Summing up \(\kappa^{\rm in}(t)\) and \(\kappa^{\rm out}(t)\), we get \(\kappa^{\rm tot}(t)\), as shown in panel (d).
4. References
[Fan 2017] Zheyong Fan, Luiz Felipe C. Pereira, Petri Hirvonen, Mikko M. Ervasti, Ken R. Elder, Davide Donadio, Tapio Ala-Nissila, and Ari Harju, Thermal conductivity decomposition in two-dimensional materials: Application to graphene, Phys. Rev. B 95, 144309 (2017).

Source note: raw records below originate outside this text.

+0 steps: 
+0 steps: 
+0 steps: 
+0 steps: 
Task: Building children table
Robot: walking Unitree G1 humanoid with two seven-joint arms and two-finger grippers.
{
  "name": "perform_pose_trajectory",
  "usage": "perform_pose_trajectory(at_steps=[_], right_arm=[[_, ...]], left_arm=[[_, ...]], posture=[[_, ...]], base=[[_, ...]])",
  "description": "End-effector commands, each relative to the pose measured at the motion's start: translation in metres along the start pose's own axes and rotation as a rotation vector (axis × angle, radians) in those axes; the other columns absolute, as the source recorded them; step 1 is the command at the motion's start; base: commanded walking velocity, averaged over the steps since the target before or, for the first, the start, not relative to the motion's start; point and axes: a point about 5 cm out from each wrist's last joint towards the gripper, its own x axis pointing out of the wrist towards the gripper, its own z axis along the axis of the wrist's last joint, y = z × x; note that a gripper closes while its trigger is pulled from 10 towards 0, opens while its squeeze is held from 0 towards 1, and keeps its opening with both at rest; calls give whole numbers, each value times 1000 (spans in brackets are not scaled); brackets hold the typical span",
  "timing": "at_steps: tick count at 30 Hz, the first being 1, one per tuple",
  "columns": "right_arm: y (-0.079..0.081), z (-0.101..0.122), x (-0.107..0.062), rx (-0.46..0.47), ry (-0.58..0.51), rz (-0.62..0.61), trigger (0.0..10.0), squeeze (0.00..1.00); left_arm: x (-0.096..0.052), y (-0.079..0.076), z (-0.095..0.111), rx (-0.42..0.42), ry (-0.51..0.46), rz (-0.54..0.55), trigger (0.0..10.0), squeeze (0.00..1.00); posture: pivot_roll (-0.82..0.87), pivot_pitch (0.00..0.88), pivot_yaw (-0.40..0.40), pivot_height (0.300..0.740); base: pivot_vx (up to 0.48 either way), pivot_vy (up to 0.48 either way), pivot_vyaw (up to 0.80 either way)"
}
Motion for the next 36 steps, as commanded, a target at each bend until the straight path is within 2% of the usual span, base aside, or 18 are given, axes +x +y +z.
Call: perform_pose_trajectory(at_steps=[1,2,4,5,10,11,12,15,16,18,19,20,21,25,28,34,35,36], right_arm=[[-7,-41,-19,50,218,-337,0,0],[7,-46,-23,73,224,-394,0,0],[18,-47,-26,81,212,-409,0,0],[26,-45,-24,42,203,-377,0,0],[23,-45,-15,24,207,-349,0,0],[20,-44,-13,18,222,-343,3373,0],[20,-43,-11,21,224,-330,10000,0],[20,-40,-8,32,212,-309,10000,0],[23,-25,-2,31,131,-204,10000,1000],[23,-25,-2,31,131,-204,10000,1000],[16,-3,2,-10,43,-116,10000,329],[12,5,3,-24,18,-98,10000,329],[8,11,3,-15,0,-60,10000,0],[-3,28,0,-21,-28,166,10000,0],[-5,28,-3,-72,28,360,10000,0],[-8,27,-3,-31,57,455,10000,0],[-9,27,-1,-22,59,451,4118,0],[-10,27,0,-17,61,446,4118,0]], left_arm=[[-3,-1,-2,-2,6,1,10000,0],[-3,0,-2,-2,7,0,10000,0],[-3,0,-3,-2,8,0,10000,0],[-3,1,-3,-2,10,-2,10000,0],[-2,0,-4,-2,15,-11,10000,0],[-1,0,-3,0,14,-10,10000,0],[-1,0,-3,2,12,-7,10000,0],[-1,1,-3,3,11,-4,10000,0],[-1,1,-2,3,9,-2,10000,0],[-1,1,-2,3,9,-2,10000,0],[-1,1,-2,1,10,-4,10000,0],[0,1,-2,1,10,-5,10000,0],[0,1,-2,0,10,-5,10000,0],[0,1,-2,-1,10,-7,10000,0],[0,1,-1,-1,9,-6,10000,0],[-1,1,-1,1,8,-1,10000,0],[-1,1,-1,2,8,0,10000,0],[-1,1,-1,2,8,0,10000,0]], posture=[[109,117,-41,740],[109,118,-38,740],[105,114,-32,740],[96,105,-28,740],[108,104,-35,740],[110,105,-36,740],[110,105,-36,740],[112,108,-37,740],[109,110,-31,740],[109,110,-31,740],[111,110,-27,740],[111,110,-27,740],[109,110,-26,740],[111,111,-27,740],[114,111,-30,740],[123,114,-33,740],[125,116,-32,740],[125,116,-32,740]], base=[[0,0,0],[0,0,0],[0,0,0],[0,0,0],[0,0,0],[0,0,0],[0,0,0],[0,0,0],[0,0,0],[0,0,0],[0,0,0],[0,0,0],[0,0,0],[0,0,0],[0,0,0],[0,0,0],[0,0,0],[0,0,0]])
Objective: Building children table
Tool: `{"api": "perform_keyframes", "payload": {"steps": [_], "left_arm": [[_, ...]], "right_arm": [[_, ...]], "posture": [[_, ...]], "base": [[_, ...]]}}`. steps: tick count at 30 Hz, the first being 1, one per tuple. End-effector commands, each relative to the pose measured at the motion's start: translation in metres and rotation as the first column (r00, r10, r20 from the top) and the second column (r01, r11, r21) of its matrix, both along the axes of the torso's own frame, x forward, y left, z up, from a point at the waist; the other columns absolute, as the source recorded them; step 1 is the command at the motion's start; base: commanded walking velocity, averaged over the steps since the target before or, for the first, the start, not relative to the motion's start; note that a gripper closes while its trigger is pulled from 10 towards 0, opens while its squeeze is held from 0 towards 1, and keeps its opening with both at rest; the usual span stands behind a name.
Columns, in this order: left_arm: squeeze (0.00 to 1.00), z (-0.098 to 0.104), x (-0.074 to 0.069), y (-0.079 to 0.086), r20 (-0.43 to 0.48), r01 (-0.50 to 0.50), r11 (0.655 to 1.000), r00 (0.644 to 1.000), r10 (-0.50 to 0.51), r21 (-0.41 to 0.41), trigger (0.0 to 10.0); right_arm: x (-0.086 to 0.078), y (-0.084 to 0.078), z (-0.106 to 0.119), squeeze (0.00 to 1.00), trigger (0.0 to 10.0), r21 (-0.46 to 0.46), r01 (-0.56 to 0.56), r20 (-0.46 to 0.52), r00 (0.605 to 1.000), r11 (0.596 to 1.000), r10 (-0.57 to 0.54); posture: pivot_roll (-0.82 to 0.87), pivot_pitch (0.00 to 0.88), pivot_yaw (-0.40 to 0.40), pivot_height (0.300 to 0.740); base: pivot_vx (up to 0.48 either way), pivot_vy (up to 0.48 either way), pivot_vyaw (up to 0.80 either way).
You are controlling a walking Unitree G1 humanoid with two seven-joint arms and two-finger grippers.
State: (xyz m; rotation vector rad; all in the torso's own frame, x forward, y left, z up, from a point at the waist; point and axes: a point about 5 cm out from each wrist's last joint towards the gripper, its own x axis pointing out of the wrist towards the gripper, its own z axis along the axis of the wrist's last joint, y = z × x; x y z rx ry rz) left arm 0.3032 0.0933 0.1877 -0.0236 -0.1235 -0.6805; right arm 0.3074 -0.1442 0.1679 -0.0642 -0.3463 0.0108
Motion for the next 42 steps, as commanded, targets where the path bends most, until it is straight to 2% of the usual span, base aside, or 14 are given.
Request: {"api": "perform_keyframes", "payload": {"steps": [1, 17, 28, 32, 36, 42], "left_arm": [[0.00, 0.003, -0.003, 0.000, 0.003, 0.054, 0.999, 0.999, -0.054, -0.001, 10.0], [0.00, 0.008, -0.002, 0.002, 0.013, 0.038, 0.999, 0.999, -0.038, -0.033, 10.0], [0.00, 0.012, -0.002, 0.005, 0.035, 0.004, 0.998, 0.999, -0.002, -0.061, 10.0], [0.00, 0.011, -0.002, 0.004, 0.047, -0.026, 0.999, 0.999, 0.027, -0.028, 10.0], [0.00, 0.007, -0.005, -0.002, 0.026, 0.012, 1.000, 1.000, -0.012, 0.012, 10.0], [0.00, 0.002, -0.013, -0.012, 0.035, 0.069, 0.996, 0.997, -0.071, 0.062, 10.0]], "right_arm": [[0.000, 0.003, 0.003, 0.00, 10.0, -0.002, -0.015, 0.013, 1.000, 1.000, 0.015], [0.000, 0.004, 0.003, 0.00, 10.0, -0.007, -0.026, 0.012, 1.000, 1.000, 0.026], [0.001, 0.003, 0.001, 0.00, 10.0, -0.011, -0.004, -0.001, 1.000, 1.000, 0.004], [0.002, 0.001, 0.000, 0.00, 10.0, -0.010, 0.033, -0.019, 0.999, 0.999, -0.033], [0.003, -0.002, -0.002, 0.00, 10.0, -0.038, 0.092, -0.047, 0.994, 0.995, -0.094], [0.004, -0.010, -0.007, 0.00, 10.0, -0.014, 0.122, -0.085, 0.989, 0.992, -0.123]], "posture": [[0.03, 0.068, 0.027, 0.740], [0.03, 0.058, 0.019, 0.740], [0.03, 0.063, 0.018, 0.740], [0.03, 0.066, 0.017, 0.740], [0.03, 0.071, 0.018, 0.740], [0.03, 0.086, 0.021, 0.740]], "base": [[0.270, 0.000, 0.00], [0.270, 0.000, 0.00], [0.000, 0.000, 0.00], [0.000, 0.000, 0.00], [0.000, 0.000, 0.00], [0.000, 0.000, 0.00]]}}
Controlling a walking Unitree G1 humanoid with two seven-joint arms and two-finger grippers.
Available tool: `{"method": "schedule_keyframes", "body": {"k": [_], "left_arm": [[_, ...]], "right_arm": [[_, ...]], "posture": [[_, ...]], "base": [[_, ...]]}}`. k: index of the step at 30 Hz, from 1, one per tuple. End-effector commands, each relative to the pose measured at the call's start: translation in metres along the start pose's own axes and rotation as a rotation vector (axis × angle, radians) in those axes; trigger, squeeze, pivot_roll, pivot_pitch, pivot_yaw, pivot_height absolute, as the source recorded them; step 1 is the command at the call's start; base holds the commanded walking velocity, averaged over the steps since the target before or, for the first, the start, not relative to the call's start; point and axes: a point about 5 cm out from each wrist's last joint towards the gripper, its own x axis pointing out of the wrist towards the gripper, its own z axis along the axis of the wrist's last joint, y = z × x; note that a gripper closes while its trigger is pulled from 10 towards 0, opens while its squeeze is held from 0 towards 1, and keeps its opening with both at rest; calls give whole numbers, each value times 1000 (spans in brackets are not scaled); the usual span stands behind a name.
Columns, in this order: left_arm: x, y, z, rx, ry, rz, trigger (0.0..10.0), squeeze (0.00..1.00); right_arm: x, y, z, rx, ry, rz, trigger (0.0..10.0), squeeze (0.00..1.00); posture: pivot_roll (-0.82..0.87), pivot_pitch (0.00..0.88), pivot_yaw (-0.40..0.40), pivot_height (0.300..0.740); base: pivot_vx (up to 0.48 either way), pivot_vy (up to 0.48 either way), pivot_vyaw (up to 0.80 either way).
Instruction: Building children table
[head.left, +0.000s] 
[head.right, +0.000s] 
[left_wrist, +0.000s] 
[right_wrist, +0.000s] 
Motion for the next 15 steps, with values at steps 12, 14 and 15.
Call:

[Lindsay 2010] L. Lindsay and D.A. Broido, Optimized Tersoff and Brenner emperical potential parameters for lattice dynamics and phonon thermal transport in carbon nanotubes and graphene, Phys. Rev. B, 81, 205441 (2010).
[Tersoff 1989] J. Tersoff, Modeling solid-state chemistry: Interatomic potentials for multicomponent systems, Phys. Rev. B 39, 5566(R) (1989).